About this exercise: Beginning with the line that has "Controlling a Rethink", please write out each remaining line of the listing below, word for word.
○ ○ ○
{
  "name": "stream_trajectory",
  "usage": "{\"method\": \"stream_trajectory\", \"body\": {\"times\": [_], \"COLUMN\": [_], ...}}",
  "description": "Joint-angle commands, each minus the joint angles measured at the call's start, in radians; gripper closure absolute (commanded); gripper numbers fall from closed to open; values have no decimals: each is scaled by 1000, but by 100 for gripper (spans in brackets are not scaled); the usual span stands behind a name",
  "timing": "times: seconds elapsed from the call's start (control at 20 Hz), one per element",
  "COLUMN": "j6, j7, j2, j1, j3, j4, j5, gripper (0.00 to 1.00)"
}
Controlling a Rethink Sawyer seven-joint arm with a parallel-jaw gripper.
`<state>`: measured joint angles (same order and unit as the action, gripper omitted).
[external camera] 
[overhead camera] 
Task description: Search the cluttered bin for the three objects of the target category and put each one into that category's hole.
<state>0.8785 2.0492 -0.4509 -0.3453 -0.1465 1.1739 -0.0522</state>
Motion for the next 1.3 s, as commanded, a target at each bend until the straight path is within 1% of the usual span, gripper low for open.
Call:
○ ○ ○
Reply to the task:
Controlling a Rethink Sawyer seven-joint arm with a parallel-jaw gripper.
`<state>`: measured joint angles (same order and unit as the action, gripper omitted).
[external camera] 
[overhead camera] 
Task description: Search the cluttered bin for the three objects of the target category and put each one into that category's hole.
<state>0.8785 2.0492 -0.4509 -0.3453 -0.1465 1.1739 -0.0522</state>
Motion for the next 1.3 s, as commanded, a target at each bend until the straight path is within 1% of the usual span, gripper low for open.
Call:

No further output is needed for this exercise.